Trying to cool down my temp in my Char-Griller duo combo and having a tough time!  It's steady at 275 and I've closed all the air flow vents.  Trying to smoke a 8.5lb brisket and a 6.5lb brisket and would like to drop the temp down to 220.


Should I shovel out a heap or two of coal??


Thanks for any tips or advice,

New 2 'Que

post #2 of 25

First -- are you sure your temps are accurate?  If you are going based on the therm than comes with the Char-griller, it's most likely not accurate.  If you are using calibrated thermometers, and are confidant in the reading, I'd open the hood to the smoker chamber for a minute, let some heat and smoke out, and see how it is.  I was never able to get my char-griller that hot using the side fire box.  Which makes me wonder -- are you using a side fire box, or are your coals in the cooking chamber?



post #3 of 25
Thread Starter 

Funny you should ask about the thermometer - I have about 4 of them going!  The factory therm. as well as the "sit-inside" therm. seem to be the most accurate.  I have 2 probes - one is not taking a reading at all - and the other is giving me inaccurate readings.


I ended up shoveling out some charcoal and the temp has dropped to a desired zone.


Thanks Brownie!  (I'm a closet Lions fan, I feel your pain!)

post #4 of 25
Thread Starter 

By the way, I am using a side firebox.  I got extremely aggressive with the amount of charcoal I used.  Won't make that mistake again!

post #5 of 25

Sounds like your doing ok now.

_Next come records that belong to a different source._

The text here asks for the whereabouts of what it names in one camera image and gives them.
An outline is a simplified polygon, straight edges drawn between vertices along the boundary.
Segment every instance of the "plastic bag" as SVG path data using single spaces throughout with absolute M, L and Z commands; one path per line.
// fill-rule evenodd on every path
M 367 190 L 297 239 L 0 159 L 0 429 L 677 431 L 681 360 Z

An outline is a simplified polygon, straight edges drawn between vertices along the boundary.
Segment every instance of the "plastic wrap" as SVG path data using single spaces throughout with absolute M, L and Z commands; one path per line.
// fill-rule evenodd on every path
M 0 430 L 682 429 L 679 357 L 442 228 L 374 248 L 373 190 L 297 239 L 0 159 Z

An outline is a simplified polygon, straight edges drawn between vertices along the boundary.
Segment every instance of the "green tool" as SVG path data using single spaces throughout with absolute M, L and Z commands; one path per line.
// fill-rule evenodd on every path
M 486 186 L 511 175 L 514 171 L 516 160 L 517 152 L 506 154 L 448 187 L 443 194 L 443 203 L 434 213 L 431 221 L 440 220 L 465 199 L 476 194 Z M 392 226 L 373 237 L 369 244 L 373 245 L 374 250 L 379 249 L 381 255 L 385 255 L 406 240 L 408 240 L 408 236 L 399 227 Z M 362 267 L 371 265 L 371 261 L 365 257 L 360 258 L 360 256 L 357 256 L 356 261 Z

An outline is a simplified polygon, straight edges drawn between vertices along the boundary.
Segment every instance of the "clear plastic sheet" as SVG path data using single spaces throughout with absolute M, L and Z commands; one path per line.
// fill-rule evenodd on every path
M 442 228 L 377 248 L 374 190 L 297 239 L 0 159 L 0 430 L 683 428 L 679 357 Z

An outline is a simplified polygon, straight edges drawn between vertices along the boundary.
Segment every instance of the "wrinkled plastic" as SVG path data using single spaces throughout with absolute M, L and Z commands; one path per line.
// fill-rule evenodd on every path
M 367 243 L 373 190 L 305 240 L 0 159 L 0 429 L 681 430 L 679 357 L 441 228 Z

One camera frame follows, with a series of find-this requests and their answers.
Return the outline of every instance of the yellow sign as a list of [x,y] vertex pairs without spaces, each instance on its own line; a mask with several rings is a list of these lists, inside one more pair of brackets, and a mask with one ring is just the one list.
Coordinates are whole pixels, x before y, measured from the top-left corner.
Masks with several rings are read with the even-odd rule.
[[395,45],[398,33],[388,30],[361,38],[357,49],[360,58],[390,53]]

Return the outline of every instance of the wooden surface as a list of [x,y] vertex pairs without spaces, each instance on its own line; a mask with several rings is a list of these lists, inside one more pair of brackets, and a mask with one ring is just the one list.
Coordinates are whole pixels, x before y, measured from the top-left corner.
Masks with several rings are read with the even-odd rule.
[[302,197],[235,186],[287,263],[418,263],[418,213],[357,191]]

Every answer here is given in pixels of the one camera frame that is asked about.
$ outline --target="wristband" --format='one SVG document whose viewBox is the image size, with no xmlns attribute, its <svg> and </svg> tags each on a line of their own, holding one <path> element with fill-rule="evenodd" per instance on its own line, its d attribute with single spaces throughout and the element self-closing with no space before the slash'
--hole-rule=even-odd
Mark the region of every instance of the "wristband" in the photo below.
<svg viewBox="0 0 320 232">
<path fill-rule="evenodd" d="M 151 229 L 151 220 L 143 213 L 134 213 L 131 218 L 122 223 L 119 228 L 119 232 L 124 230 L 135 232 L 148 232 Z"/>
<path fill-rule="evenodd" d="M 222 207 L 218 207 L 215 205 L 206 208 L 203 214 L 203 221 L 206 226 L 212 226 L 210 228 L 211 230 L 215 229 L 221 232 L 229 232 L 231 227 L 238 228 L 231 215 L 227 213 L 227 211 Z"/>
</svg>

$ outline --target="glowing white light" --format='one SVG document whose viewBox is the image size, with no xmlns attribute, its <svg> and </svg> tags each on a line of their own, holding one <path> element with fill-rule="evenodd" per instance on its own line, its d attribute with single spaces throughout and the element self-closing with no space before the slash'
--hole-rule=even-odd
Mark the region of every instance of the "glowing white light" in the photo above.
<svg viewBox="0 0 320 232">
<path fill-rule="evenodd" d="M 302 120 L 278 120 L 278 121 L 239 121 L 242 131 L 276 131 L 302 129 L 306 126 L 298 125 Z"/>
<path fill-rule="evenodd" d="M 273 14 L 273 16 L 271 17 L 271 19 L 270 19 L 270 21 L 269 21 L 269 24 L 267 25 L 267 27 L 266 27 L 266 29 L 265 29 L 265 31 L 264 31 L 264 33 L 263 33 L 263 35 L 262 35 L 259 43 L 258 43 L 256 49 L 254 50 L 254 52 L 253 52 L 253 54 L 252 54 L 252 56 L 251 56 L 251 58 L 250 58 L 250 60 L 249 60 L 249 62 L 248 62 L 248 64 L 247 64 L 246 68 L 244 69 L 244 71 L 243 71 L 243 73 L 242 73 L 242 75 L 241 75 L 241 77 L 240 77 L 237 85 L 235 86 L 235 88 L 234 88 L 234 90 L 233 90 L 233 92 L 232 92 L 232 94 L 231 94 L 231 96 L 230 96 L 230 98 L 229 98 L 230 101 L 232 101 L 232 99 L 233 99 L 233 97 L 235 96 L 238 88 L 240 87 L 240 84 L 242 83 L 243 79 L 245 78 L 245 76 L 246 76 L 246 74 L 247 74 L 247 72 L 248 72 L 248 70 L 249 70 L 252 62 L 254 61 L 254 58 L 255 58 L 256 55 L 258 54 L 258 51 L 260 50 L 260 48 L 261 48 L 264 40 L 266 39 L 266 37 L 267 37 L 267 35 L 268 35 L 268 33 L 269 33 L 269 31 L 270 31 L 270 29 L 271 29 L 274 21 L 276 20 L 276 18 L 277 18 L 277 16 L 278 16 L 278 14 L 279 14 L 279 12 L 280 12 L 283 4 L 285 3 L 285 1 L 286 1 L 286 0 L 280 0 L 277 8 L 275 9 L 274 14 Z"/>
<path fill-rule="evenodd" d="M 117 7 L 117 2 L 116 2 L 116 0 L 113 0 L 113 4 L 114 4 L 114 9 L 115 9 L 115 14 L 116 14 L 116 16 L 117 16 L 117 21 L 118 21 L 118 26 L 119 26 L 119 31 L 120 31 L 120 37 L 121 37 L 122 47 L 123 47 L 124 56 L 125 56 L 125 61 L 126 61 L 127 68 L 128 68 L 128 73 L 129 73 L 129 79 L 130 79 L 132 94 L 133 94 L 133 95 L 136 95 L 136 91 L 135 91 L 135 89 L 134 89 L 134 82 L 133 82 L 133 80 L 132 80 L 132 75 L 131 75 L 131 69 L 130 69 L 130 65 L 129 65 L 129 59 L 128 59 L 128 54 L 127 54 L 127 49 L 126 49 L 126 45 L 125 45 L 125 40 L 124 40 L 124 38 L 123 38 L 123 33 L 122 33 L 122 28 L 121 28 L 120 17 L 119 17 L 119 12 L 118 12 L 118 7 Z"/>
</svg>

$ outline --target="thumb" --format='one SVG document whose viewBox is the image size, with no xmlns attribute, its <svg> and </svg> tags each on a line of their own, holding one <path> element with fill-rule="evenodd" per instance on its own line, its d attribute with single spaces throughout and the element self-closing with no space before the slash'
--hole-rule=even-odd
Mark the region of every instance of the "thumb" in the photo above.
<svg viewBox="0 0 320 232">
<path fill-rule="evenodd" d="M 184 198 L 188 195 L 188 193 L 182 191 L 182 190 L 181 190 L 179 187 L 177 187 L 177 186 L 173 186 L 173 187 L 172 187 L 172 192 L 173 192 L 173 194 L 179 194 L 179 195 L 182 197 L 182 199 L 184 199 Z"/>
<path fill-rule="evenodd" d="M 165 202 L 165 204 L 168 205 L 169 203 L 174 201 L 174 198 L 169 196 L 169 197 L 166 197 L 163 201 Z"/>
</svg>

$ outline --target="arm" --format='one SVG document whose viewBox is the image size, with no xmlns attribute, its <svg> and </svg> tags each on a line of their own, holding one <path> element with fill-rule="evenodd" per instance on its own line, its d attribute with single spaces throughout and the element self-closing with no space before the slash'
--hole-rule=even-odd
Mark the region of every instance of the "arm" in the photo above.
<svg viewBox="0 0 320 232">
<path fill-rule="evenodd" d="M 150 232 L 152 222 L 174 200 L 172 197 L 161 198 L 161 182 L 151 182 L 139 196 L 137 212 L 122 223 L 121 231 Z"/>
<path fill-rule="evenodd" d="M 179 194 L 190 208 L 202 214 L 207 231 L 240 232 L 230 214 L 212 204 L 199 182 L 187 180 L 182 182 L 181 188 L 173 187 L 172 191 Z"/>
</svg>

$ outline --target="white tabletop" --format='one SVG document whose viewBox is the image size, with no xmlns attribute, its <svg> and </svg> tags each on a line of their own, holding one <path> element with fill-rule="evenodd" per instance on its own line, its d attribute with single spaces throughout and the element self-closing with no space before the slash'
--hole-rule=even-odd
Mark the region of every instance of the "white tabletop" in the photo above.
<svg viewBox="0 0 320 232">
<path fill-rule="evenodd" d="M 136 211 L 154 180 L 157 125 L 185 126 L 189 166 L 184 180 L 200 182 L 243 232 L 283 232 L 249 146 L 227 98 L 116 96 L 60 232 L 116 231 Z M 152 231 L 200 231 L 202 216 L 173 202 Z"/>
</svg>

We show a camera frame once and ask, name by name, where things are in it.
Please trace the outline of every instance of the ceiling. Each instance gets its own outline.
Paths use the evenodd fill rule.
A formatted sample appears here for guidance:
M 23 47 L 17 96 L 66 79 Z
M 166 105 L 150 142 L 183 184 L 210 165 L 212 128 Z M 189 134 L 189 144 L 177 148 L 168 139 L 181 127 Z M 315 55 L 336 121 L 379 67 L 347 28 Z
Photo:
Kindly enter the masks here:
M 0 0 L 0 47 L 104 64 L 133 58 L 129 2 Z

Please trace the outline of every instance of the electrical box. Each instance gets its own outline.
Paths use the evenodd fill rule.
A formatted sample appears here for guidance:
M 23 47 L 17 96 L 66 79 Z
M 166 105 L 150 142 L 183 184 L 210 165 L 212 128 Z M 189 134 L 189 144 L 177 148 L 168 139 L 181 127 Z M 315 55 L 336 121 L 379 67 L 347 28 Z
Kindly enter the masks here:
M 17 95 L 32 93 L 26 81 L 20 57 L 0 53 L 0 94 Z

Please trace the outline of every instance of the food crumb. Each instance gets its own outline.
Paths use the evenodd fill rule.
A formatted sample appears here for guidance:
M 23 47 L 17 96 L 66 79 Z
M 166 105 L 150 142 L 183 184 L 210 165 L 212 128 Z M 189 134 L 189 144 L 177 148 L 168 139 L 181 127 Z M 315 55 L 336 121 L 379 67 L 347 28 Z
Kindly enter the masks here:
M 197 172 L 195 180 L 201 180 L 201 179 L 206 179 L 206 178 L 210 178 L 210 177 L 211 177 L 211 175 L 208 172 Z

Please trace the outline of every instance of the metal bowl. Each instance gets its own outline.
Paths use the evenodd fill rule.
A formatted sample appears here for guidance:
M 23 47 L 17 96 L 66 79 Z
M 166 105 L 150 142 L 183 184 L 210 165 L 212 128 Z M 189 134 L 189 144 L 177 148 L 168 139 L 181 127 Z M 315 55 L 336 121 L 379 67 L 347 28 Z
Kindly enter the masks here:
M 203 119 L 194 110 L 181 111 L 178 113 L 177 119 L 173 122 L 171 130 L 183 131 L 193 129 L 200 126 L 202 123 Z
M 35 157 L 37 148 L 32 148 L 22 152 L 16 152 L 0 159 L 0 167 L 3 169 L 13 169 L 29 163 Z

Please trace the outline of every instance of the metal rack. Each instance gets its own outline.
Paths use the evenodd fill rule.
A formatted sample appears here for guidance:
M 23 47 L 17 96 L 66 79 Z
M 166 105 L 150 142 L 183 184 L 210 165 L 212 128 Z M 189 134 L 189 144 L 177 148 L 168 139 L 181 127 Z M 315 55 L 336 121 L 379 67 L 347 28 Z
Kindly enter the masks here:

Let us know how it turns out, with pics of course.

post #6 of 25

Just don't close the exhaust. You should be fine.

post #7 of 25
Thread Starter 

AleLover - I ended up closing the exhaust chimney during the process.  Why is that bad - and what does it do?

post #8 of 25

It traps all the stale smoke and creosote inside the smoker which will make the food not taste so good. You need to keep fresh smoke circulating over the food.

post #9 of 25
Thread Starter 

So to help control heat (my smoker has a tendency to sky rocket!) limit fuel and keep vents closed or barely open.  Anything else I'm missing?

post #10 of 25

Exactly. Leave the out wide open and the inlet barely cracked. Tune the temp at the inlet. There are other mods too that will help it be all the smoker it can be.


post #11 of 25
Thread Starter 

Here are some pics of the final product.  Not too bad - and pretty darn tasty!  I think I "sampled" about a pound and a half of brisket as I sliced...  tasty job!  Thanks to all who helped!











post #12 of 25

drool.gif wow, looking very, VERY good

post #13 of 25

Dang that looks super tastey!  Nice job on the meat, enjoy!

post #14 of 25

nice jobthumbsup.gif looks great

post #15 of 25

Scott has you going in the right direction.  Leave that chimney open!  Use the air intakes and the amount of fuel to regulate your temps.  Creosote just plain don't taste good!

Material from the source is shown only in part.